── RECORDS SHOWN ──

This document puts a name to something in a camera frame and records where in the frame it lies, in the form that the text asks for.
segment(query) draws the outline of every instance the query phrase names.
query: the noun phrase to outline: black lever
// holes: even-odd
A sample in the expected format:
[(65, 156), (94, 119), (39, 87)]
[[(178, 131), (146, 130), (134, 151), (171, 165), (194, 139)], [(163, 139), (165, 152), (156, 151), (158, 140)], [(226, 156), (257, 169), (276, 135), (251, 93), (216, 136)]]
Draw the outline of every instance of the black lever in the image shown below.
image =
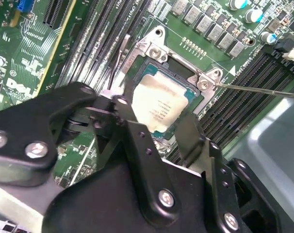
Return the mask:
[(72, 83), (1, 111), (0, 183), (44, 183), (57, 161), (55, 141), (65, 120), (95, 99), (90, 87)]

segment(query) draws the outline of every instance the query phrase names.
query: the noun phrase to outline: pcie slot
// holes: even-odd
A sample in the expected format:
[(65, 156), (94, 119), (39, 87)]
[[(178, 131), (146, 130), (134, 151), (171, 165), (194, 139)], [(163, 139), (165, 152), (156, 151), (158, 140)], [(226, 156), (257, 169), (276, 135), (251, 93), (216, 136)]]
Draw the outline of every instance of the pcie slot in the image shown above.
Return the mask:
[(47, 24), (52, 29), (57, 29), (61, 26), (69, 0), (51, 0), (46, 9), (43, 23)]
[[(276, 90), (283, 90), (290, 82), (292, 79), (287, 78), (282, 80), (282, 83), (276, 88)], [(262, 102), (260, 102), (259, 106), (256, 106), (256, 108), (252, 111), (252, 114), (257, 116), (265, 107), (268, 106), (268, 104), (274, 99), (275, 97), (273, 96), (268, 96), (266, 97)], [(246, 128), (250, 121), (251, 121), (252, 116), (248, 115), (241, 123), (241, 129)], [(236, 136), (235, 132), (232, 132), (230, 135), (224, 137), (225, 140), (220, 144), (220, 147), (224, 148), (231, 140), (233, 140)]]
[[(277, 67), (276, 64), (269, 63), (266, 67), (263, 68), (263, 70), (257, 70), (258, 77), (254, 78), (250, 81), (250, 85), (252, 87), (260, 87), (260, 84), (267, 79), (267, 77), (270, 75), (270, 73)], [(218, 129), (223, 125), (224, 122), (227, 121), (227, 119), (234, 114), (239, 107), (245, 102), (248, 97), (251, 95), (250, 92), (245, 91), (235, 91), (236, 94), (231, 99), (229, 103), (226, 104), (226, 106), (222, 109), (221, 113), (217, 115), (214, 118), (213, 121), (213, 127), (209, 126), (208, 130), (205, 132), (209, 137), (212, 137), (214, 133), (218, 131)]]
[[(260, 86), (260, 88), (265, 88), (265, 89), (273, 88), (276, 82), (279, 81), (280, 77), (284, 75), (284, 73), (285, 71), (283, 69), (278, 70), (273, 75), (273, 78), (271, 78), (271, 80), (269, 80), (268, 82), (264, 83), (263, 86)], [(251, 112), (250, 109), (252, 109), (254, 106), (258, 106), (262, 97), (264, 98), (268, 97), (267, 95), (264, 95), (261, 93), (251, 93), (251, 92), (248, 92), (248, 96), (250, 96), (250, 98), (247, 101), (247, 103), (245, 103), (245, 105), (236, 112), (236, 114), (233, 116), (232, 119), (228, 118), (226, 126), (223, 127), (222, 130), (218, 131), (216, 135), (213, 136), (213, 139), (215, 141), (219, 142), (221, 138), (224, 138), (223, 136), (228, 130), (229, 131), (233, 130), (233, 132), (236, 132), (237, 130), (241, 130), (243, 128), (240, 124), (241, 119), (249, 115), (254, 116), (253, 112)]]
[(98, 50), (98, 47), (101, 42), (105, 42), (107, 38), (107, 34), (114, 26), (114, 21), (111, 21), (110, 17), (113, 15), (119, 15), (120, 8), (117, 9), (117, 12), (112, 13), (112, 9), (119, 1), (111, 0), (108, 2), (108, 5), (105, 7), (105, 12), (101, 16), (98, 26), (92, 37), (90, 38), (89, 43), (87, 44), (81, 59), (79, 60), (80, 67), (75, 70), (75, 73), (72, 76), (73, 81), (79, 80), (80, 82), (85, 82), (85, 77), (90, 69), (90, 66), (93, 64), (92, 60), (95, 56), (95, 53)]
[(83, 55), (83, 52), (96, 28), (98, 25), (98, 19), (102, 15), (103, 11), (105, 10), (105, 6), (108, 0), (94, 0), (92, 5), (90, 6), (90, 12), (86, 17), (86, 22), (83, 26), (82, 31), (80, 32), (79, 36), (76, 39), (76, 43), (74, 44), (73, 48), (71, 49), (69, 58), (67, 59), (65, 68), (63, 69), (57, 86), (61, 86), (64, 84), (68, 84), (71, 82), (71, 77), (75, 72), (79, 60)]
[[(253, 79), (254, 75), (257, 73), (257, 71), (268, 61), (269, 57), (265, 56), (264, 54), (258, 55), (252, 63), (246, 68), (245, 71), (242, 72), (240, 77), (238, 77), (232, 85), (240, 85), (244, 86), (246, 85), (251, 79)], [(203, 127), (208, 127), (209, 124), (213, 121), (215, 117), (217, 117), (218, 114), (220, 114), (223, 110), (223, 108), (226, 106), (224, 103), (230, 103), (231, 99), (234, 97), (233, 95), (237, 94), (234, 90), (226, 90), (224, 91), (221, 98), (215, 103), (213, 106), (213, 109), (217, 109), (216, 112), (209, 110), (206, 115), (202, 118), (201, 125)]]
[(117, 26), (114, 28), (114, 30), (109, 35), (109, 39), (105, 46), (100, 51), (99, 56), (97, 57), (97, 61), (93, 65), (91, 71), (88, 74), (87, 78), (87, 84), (90, 85), (92, 78), (94, 77), (95, 73), (97, 72), (99, 66), (101, 65), (101, 62), (104, 60), (105, 62), (108, 61), (108, 59), (111, 59), (110, 55), (112, 55), (113, 51), (119, 47), (119, 45), (122, 42), (122, 39), (126, 35), (127, 31), (129, 30), (132, 22), (135, 19), (135, 16), (137, 15), (138, 11), (140, 10), (142, 3), (144, 0), (135, 0), (133, 3), (137, 4), (135, 9), (133, 9), (133, 4), (130, 5), (130, 8), (126, 8), (123, 12), (123, 14), (120, 16), (120, 20), (118, 21)]

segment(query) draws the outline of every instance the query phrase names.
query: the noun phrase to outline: blue slot
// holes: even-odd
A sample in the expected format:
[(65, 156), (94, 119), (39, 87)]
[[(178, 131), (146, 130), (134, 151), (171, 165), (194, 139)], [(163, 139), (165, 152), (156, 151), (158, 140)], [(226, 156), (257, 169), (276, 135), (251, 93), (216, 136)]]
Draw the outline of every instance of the blue slot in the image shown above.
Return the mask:
[(35, 0), (20, 0), (17, 9), (20, 12), (30, 12), (32, 10), (33, 4)]

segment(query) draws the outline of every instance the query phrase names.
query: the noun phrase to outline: green circuit board
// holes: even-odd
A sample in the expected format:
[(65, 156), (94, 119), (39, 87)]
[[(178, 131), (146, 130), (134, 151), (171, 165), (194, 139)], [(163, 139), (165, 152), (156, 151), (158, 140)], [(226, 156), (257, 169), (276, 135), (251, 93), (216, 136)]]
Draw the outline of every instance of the green circuit board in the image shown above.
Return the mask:
[[(3, 5), (0, 6), (0, 111), (72, 81), (85, 81), (97, 92), (102, 90), (107, 83), (108, 68), (111, 68), (113, 53), (117, 50), (117, 43), (114, 42), (107, 48), (104, 47), (104, 43), (109, 38), (119, 36), (119, 40), (122, 40), (122, 34), (114, 32), (114, 25), (119, 22), (118, 17), (123, 14), (119, 9), (121, 6), (126, 6), (128, 2), (132, 5), (127, 6), (129, 13), (126, 19), (129, 19), (131, 25), (135, 24), (136, 28), (128, 31), (131, 39), (122, 54), (117, 73), (121, 71), (123, 63), (135, 48), (136, 43), (157, 26), (165, 28), (165, 46), (204, 72), (215, 67), (221, 68), (222, 82), (225, 83), (238, 79), (263, 47), (264, 43), (260, 40), (262, 32), (275, 33), (277, 37), (286, 33), (294, 34), (291, 28), (294, 22), (294, 0), (251, 0), (244, 9), (237, 11), (229, 9), (227, 0), (202, 0), (199, 4), (195, 0), (190, 0), (183, 1), (187, 4), (178, 14), (174, 8), (177, 0), (68, 0), (64, 2), (67, 5), (64, 8), (62, 21), (59, 26), (52, 28), (44, 23), (47, 7), (51, 1), (34, 1), (32, 10), (28, 13), (17, 12), (18, 0), (4, 0)], [(146, 12), (136, 23), (133, 12), (138, 14), (138, 8), (146, 2), (148, 3)], [(111, 6), (110, 15), (107, 15), (106, 21), (102, 22), (103, 11), (106, 9), (104, 6), (109, 5)], [(245, 13), (254, 8), (263, 11), (260, 23), (245, 23)], [(235, 25), (229, 34), (239, 41), (241, 52), (232, 56), (230, 50), (221, 49), (217, 43), (208, 40), (206, 34), (199, 33), (196, 30), (199, 16), (193, 23), (187, 22), (187, 14), (192, 9), (197, 9), (201, 15), (208, 16), (213, 24), (216, 24), (220, 17), (225, 16), (218, 25), (223, 32), (228, 31), (231, 25)], [(282, 12), (285, 12), (285, 15), (280, 19), (278, 17)], [(103, 46), (102, 50), (106, 49), (102, 61), (97, 64), (98, 60), (94, 57), (90, 60), (91, 64), (84, 64), (84, 70), (88, 73), (87, 78), (79, 74), (70, 76), (67, 69), (69, 59), (75, 55), (75, 51), (83, 52), (83, 47), (80, 47), (84, 43), (82, 38), (92, 38), (94, 36), (92, 32), (99, 28), (100, 24), (102, 28), (97, 32), (100, 37), (95, 41), (97, 46)], [(124, 79), (133, 78), (145, 60), (145, 57), (137, 57)], [(287, 85), (287, 89), (292, 86), (294, 86), (294, 79)], [(223, 90), (218, 90), (205, 109), (198, 114), (199, 118), (221, 98), (222, 93)], [(186, 112), (193, 111), (201, 101), (202, 97), (193, 100), (180, 117)], [(270, 103), (258, 118), (275, 106), (277, 101), (278, 99), (275, 99)], [(164, 138), (170, 139), (173, 134), (174, 127), (171, 127)], [(93, 136), (85, 133), (73, 142), (59, 147), (60, 156), (55, 168), (58, 183), (68, 186), (73, 179), (73, 173), (77, 170), (79, 170), (77, 180), (96, 170), (96, 152), (92, 142)]]

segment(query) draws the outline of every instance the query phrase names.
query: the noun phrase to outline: blue capacitor
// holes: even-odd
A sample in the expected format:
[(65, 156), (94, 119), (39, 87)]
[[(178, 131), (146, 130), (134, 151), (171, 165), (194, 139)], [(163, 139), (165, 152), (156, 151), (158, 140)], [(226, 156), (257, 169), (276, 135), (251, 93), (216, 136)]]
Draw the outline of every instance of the blue capacitor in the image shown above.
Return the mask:
[(247, 6), (247, 0), (230, 0), (229, 8), (233, 11), (243, 9)]
[(245, 13), (246, 23), (259, 23), (263, 17), (263, 11), (261, 9), (251, 9)]

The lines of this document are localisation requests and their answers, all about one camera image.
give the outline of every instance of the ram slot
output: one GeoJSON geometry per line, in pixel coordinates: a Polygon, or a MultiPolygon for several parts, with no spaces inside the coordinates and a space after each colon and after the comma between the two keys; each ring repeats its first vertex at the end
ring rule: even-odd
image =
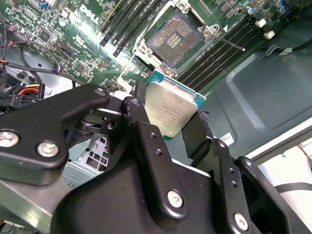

───

▶ TASK:
Pull out all lines containing the word "lever" from the entries above.

▶ ANSWER:
query: the noun phrase to outline: black lever
Draw the outline of every instance of the black lever in the image shown below.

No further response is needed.